Directive 2005/29/EC
- Title: Directive of the European Parliament and of the Council concerning unfair business-to-consumer commercial practices in the internal market (‘Unfair Commercial Practices Directive’)
- Made by: European Parliament and Council
- Made under: Art. 95 TEC
- Journal reference: L149, pp. 22–39

History
- Date made: 11 May 2005
- Entry into force: 11 June 2005
- Implementation date: 12 June 2007

Other legislation
- Amends: Directive 84/450/EEC, Directive 97/7/EC, Directive 98/27/EC, Directive 2002/65/EC, and Regulation (EC) No 2006/2004

= Unfair Commercial Practices Directive 2005 =

EU consumer law regulation

The Unfair Commercial Practices Directive 2005/29/EC regulates unfair business practices in EU law, as part of European consumer law. It requires corresponding laws to be passed that incorporate it into each member state's legal system. It is intended to provide "a high level of consumer protection" and a level playing field in the single market, reducing trade barriers.

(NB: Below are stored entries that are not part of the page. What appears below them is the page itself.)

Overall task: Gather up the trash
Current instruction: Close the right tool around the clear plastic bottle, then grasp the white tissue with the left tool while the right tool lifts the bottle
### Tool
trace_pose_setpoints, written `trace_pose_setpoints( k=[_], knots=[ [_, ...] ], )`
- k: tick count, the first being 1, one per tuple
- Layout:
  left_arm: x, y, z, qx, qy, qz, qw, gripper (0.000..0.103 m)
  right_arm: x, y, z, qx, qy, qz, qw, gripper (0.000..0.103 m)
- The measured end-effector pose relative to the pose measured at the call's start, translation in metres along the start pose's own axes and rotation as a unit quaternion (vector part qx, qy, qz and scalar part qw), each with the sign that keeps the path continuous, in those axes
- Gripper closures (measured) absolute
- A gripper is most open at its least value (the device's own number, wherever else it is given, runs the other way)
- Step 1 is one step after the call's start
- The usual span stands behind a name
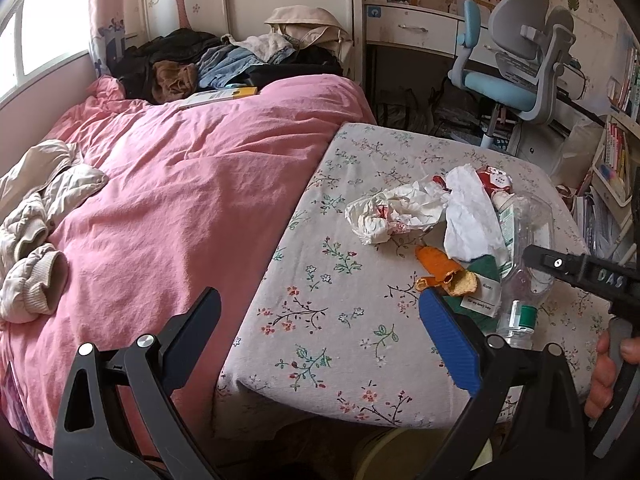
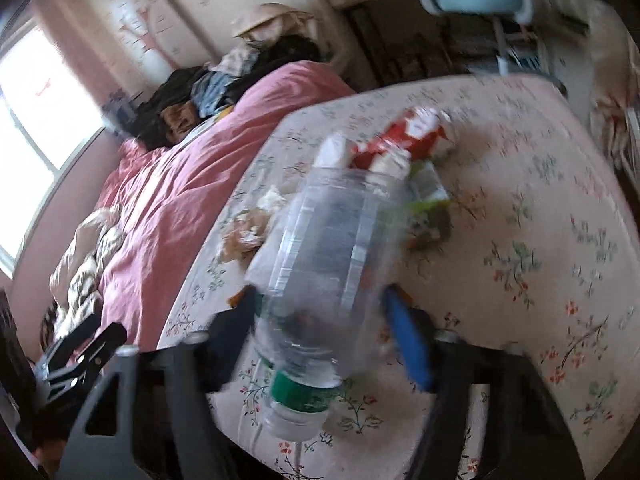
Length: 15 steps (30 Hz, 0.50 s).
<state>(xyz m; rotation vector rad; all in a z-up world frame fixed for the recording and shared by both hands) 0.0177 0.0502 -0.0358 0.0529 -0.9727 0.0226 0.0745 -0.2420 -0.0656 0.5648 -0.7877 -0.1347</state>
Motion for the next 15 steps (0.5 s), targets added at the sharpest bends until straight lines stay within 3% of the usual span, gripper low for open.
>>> trace_pose_setpoints(
  k=[4, 8, 9, 10, 11, 15],
  knots=[
    [0.000, 0.003, -0.002, -0.013, 0.001, 0.012, 0.9998, 0.007, 0.003, -0.005, 0.013, 0.020, -0.009, -0.007, 1.000, 0.076],
    [0.005, 0.001, -0.009, -0.025, 0.004, 0.028, 0.9993, 0.007, 0.001, -0.008, 0.012, 0.040, 0.015, -0.006, 0.999, 0.074],
    [0.005, 0.000, -0.011, -0.022, 0.005, 0.030, 0.9993, 0.007, 0.002, -0.006, 0.013, 0.037, 0.015, 0.002, 0.999, 0.065],
    [0.006, -0.001, -0.013, -0.021, 0.008, 0.034, 0.9992, 0.007, 0.002, -0.003, 0.012, 0.038, 0.013, 0.005, 0.999, 0.040],
    [0.007, -0.002, -0.016, -0.022, 0.012, 0.040, 0.9989, 0.007, 0.002, 0.000, 0.011, 0.047, 0.011, 0.000, 0.999, 0.031],
    [0.010, -0.012, -0.020, -0.021, 0.015, 0.044, 0.9987, 0.007, 0.001, 0.005, -0.012, 0.033, 0.012, -0.012, 0.999, 0.026]
  ],
)
Point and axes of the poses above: each gripper's, at about its wrist camera, not at the fingertips, and z roughly against the way its jaws point, y to its left, x to its top, the point moved 3 cm from there along -z, roughly the way its jaws point, and after that the axes turned 10 degrees about -y, right-handed, at the moved point
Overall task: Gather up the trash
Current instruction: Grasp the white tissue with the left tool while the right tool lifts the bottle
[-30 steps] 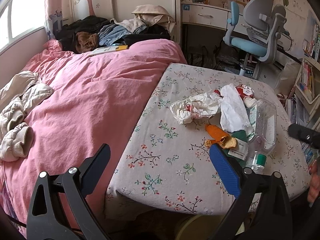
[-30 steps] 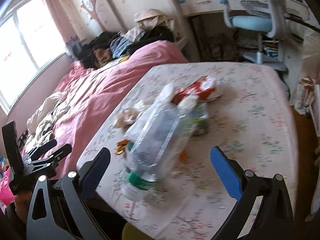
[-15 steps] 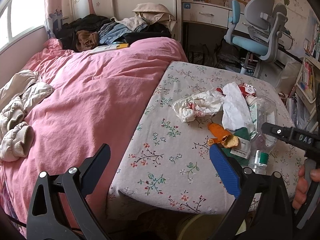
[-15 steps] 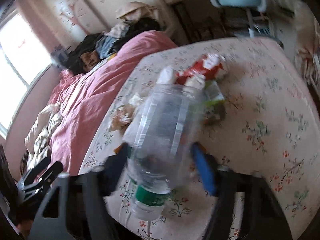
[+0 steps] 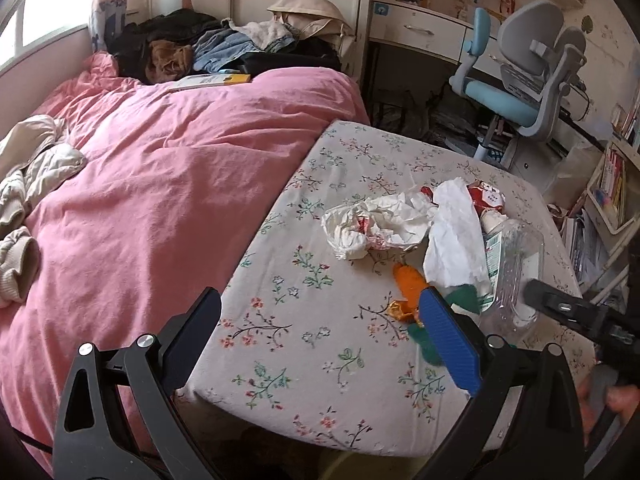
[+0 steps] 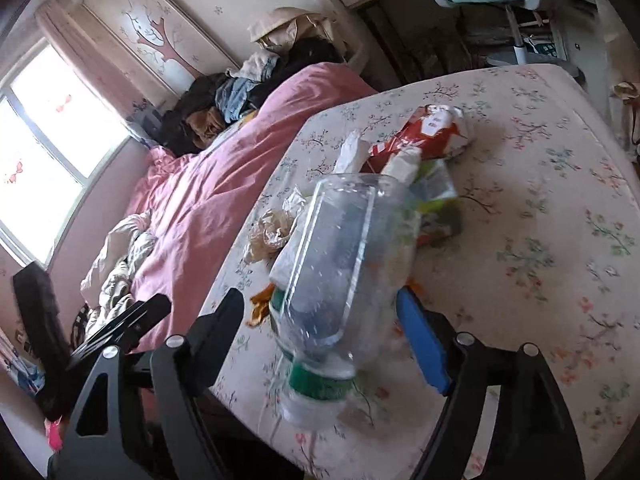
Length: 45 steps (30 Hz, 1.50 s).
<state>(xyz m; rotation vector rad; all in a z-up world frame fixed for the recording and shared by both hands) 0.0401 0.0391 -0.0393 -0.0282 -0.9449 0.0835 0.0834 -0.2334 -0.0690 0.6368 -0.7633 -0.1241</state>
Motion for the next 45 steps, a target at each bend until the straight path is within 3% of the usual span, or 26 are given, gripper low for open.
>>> trace_pose_setpoints(
  k=[2, 3, 6, 17, 20, 22, 24, 26, 30, 32, 36, 38, 40, 42, 43, 45],
  knots=[
    [0.003, -0.005, -0.003, 0.000, -0.001, -0.006, 1.0000, 0.007, -0.004, -0.007, -0.015, -0.012, 0.006, -0.026, 1.000, 0.025],
    [0.004, -0.007, -0.005, 0.001, -0.001, -0.010, 1.0000, 0.007, -0.006, -0.011, -0.021, -0.018, 0.007, -0.035, 0.999, 0.033],
    [0.009, -0.014, -0.015, -0.009, 0.008, -0.013, 0.9998, 0.007, -0.011, -0.015, -0.021, 0.000, -0.016, -0.050, 0.999, 0.033],
    [0.032, -0.084, -0.077, -0.086, 0.064, -0.045, 0.9932, 0.007, -0.007, -0.039, 0.038, 0.031, -0.058, -0.062, 0.996, 0.033],
    [0.032, -0.105, -0.102, -0.085, 0.090, -0.063, 0.9904, 0.007, -0.005, -0.056, 0.044, 0.032, -0.064, -0.093, 0.993, 0.034],
    [0.031, -0.117, -0.113, -0.086, 0.096, -0.077, 0.9886, 0.017, -0.004, -0.061, 0.046, 0.036, -0.065, -0.109, 0.991, 0.035],
    [0.030, -0.124, -0.119, -0.094, 0.108, -0.085, 0.9860, 0.064, -0.004, -0.063, 0.047, 0.039, -0.067, -0.115, 0.990, 0.035],
    [0.031, -0.123, -0.118, -0.121, 0.117, -0.071, 0.9831, 0.085, 0.000, -0.061, 0.048, 0.043, -0.070, -0.115, 0.990, 0.036],
    [0.043, -0.110, -0.099, -0.136, 0.083, -0.058, 0.9855, 0.099, 0.009, -0.056, 0.048, 0.053, -0.082, -0.115, 0.989, 0.037],
    [0.053, -0.094, -0.086, -0.158, 0.061, -0.025, 0.9852, 0.100, 0.010, -0.056, 0.051, 0.057, -0.085, -0.116, 0.988, 0.037],
    [0.065, -0.068, -0.062, -0.188, 0.016, 0.017, 0.9819, 0.100, 0.011, -0.053, 0.059, 0.065, -0.095, -0.111, 0.987, 0.037],
    [0.062, -0.065, -0.065, -0.183, 0.024, 0.017, 0.9826, 0.099, 0.011, -0.054, 0.062, 0.067, -0.098, -0.116, 0.986, 0.037],
    [0.055, -0.068, -0.073, -0.185, 0.048, 0.020, 0.9814, 0.082, 0.009, -0.052, 0.064, 0.070, -0.100, -0.125, 0.985, 0.037],
    [0.048, -0.078, -0.079, -0.167, 0.061, 0.006, 0.9841, 0.024, 0.005, -0.048, 0.065, 0.072, -0.100, -0.126, 0.984, 0.037],
    [0.045, -0.089, -0.082, -0.140, 0.054, -0.018, 0.9885, 0.016, 0.004, -0.048, 0.065, 0.073, -0.099, -0.125, 0.985, 0.037],
    [0.040, -0.106, -0.089, -0.122, 0.057, -0.057, 0.9892, 0.012, 0.002, -0.048, 0.066, 0.073, -0.096, -0.121, 0.985, 0.037]
  ],
)
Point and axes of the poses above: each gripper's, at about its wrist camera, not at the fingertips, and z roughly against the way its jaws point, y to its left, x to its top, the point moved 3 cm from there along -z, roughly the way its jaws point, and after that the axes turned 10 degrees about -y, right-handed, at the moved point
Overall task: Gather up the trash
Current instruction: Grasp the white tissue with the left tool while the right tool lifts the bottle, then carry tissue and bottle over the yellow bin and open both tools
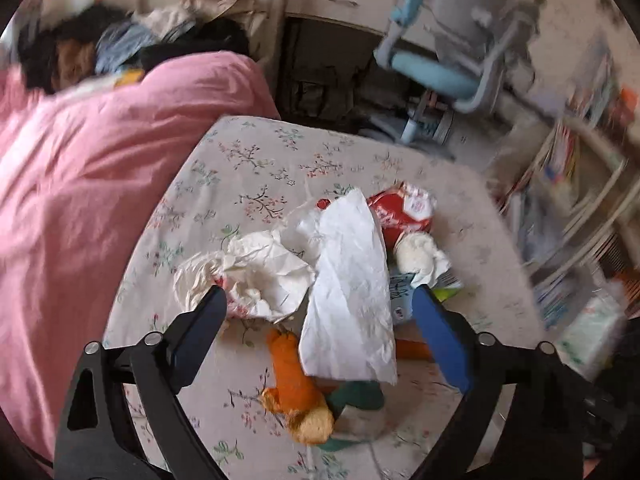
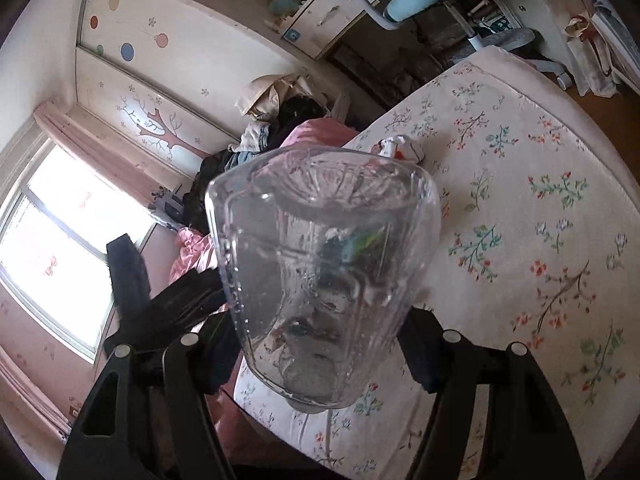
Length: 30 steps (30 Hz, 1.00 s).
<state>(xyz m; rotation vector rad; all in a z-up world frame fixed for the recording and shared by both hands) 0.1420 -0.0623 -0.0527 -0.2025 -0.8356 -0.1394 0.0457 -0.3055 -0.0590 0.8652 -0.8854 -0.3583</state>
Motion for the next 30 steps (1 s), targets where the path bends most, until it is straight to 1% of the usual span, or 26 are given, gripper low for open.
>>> trace_pose_setpoints(
  k=[3, 4, 5, 6, 7, 8, 9, 11, 14, 16, 19, 21, 24, 27, 30],
  knots=[
    [-0.008, -0.012, -0.020, 0.031, 0.036, -0.035, 0.9983, 0.012, 0.002, -0.006, 0.001, -0.005, 0.001, -0.004, 1.000, 0.037],
    [-0.011, -0.015, -0.030, 0.039, 0.053, -0.042, 0.9969, 0.013, 0.003, -0.008, 0.001, -0.005, 0.000, -0.009, 1.000, 0.037],
    [-0.014, -0.016, -0.035, 0.031, 0.064, -0.040, 0.9967, 0.027, 0.005, -0.011, 0.001, -0.005, -0.002, -0.014, 1.000, 0.037],
    [-0.015, -0.017, -0.038, 0.020, 0.070, -0.036, 0.9967, 0.053, 0.007, -0.013, 0.000, -0.004, -0.003, -0.019, 1.000, 0.037],
    [-0.013, -0.017, -0.038, -0.001, 0.072, -0.029, 0.9970, 0.063, 0.007, -0.014, 0.001, -0.004, -0.004, -0.020, 1.000, 0.037],
    [-0.011, -0.016, -0.035, -0.006, 0.065, -0.023, 0.9976, 0.080, 0.008, -0.014, 0.000, -0.003, -0.004, -0.021, 1.000, 0.037],
    [-0.006, -0.012, -0.028, 0.003, 0.050, -0.022, 0.9985, 0.092, 0.007, -0.014, 0.000, -0.002, -0.004, -0.020, 1.000, 0.037],
    [0.002, -0.003, -0.017, -0.012, 0.027, 0.001, 0.9996, 0.096, 0.007, -0.012, 0.001, 0.002, -0.004, -0.018, 1.000, 0.037],
    [0.013, 0.010, 0.006, -0.039, -0.013, 0.033, 0.9986, 0.097, 0.007, -0.009, 0.002, 0.008, -0.004, -0.016, 1.000, 0.037],
    [0.018, 0.018, 0.022, -0.057, -0.039, 0.049, 0.9964, 0.097, 0.005, -0.005, 0.004, 0.012, -0.003, -0.014, 1.000, 0.037],
    [0.020, 0.028, 0.050, -0.085, -0.063, 0.060, 0.9925, 0.097, 0.000, 0.003, 0.008, 0.020, 0.000, -0.007, 1.000, 0.037],
    [0.015, 0.033, 0.068, -0.100, -0.072, 0.059, 0.9906, 0.097, -0.005, 0.009, 0.012, 0.028, 0.003, -0.001, 1.000, 0.037],
    [0.000, 0.039, 0.096, -0.115, -0.080, 0.051, 0.9888, 0.097, -0.027, 0.020, 0.022, 0.033, 0.016, 0.016, 0.999, 0.037],
    [-0.019, 0.041, 0.122, -0.128, -0.080, 0.038, 0.9879, 0.097, -0.056, 0.028, 0.029, 0.024, 0.038, 0.039, 0.998, 0.037],
    [-0.039, 0.039, 0.141, -0.130, -0.073, 0.014, 0.9887, 0.097, -0.089, 0.035, 0.034, 0.002, 0.060, 0.079, 0.995, 0.037]
  ],
)
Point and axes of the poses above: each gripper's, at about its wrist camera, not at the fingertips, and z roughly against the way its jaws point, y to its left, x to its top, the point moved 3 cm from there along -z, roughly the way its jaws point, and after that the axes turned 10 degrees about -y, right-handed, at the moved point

The Directive is concerned mainly with the "substantive" law (meaning in this context the standards of behaviour required of traders). To some extent, it leaves to member states the choice of appropriate domestic enforcement procedures and penalties for non-compliance (Articles 11 to 13 of the Directive).

In July 2025, following its “digital fairness” fitness check of EU consumer law, the European Commission launched a public consultation on a proposed Digital Fairness Act to address manipulative online practices and modernise the EU consumer-law framework. The initiative is expected to update elements of the Unfair Commercial Practices Directive (alongside other consumer directives).

==Contents==
===Recitals===
The recitals state that the objective of the Directive to reduce barriers to free trade in the EU while simultaneously ensuring "a high level of consumer protection". At issue was that the consumer protection laws are different among the various member states (see Article 1 of the Directive and the recitals to it). The Directive is supposed to reduce these differences while establishing a required level of consumer protection across all member states. This is expected to benefit both business and consumers, as businesses receive a more standardised legal system under which to operate and consumers receive a sufficient and standardised level of protection, regardless of where they choose to make purchases.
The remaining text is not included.